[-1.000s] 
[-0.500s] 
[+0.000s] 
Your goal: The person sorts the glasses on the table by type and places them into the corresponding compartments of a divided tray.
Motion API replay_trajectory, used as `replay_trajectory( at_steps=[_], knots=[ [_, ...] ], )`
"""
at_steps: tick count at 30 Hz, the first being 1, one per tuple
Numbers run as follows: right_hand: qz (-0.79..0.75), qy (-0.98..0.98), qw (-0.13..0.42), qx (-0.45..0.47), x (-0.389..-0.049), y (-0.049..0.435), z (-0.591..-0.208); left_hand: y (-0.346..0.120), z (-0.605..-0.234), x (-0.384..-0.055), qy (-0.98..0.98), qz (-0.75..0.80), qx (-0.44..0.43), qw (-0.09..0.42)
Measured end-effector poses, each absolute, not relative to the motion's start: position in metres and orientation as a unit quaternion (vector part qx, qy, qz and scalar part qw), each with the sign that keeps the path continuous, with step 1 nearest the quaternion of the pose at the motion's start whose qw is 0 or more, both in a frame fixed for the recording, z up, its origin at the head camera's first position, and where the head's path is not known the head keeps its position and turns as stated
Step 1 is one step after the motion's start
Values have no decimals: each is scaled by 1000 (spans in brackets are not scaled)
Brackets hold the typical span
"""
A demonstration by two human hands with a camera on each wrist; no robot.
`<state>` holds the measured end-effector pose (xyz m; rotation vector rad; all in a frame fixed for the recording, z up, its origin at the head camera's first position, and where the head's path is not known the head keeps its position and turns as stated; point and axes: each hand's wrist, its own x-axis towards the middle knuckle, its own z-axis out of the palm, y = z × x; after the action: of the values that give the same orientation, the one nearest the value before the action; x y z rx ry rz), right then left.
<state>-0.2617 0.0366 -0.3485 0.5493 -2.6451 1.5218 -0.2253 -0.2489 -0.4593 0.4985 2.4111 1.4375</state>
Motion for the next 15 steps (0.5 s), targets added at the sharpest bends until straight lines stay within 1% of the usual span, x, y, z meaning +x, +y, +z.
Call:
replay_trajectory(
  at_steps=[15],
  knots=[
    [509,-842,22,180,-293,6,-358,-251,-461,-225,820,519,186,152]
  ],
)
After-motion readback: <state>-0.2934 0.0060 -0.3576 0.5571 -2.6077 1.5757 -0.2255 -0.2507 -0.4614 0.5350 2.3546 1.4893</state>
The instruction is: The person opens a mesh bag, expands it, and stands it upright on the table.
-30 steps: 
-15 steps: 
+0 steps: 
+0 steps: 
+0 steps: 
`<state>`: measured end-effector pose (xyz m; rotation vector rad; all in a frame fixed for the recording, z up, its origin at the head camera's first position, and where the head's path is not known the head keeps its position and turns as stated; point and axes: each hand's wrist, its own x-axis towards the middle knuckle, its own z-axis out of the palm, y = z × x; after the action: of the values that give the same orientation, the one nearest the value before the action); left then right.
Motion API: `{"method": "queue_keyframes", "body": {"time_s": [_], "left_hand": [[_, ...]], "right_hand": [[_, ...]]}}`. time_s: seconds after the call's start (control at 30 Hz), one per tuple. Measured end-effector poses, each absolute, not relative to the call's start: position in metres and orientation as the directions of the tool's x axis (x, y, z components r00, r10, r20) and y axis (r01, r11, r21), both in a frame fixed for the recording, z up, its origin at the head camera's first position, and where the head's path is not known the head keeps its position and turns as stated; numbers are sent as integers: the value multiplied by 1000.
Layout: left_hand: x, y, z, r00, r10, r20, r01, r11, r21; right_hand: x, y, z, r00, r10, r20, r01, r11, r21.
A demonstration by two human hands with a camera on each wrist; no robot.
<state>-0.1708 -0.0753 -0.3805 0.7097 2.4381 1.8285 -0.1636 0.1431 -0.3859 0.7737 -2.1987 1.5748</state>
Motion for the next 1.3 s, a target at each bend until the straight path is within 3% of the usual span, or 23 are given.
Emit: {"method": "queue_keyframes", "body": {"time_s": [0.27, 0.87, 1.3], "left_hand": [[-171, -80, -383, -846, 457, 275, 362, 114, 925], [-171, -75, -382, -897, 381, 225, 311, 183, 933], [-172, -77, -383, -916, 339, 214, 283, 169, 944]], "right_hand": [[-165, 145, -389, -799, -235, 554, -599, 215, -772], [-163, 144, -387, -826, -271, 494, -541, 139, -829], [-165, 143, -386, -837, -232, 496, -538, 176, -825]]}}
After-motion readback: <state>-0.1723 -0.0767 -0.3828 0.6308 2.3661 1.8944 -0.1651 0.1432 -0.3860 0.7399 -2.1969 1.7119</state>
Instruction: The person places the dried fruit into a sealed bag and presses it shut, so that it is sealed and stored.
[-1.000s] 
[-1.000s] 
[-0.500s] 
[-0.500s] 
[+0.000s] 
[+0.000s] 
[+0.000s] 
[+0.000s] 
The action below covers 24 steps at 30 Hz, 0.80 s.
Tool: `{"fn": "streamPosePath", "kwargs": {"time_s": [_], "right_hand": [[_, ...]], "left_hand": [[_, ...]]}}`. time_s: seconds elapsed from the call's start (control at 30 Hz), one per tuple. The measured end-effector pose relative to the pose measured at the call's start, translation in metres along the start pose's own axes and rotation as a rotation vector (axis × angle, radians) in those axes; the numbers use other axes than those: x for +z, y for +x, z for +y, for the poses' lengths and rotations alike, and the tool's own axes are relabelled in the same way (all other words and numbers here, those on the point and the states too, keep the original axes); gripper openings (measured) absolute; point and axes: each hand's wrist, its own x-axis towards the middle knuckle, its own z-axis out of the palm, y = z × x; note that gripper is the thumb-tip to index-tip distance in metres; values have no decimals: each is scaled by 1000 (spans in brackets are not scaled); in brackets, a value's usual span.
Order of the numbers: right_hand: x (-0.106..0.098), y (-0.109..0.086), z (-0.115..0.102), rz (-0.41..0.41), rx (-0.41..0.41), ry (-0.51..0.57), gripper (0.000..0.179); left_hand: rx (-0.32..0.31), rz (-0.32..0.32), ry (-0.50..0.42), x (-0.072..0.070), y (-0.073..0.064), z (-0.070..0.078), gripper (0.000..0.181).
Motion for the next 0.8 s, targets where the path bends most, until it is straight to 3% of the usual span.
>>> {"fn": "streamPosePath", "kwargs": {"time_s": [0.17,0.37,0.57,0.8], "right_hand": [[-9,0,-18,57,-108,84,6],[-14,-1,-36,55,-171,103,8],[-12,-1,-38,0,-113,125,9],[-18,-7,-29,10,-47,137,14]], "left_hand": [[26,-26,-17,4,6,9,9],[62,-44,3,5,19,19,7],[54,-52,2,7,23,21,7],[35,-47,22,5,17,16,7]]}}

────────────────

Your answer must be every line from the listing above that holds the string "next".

*Finished exercise:*
Motion for the next 15 steps (0.5 s), targets added at the sharpest bends until straight lines stay within 1% of the usual span, x, y, z meaning +x, +y, +z.
Motion for the next 1.3 s, a target at each bend until the straight path is within 3% of the usual span, or 23 are given.
Motion for the next 0.8 s, targets where the path bends most, until it is straight to 3% of the usual span.

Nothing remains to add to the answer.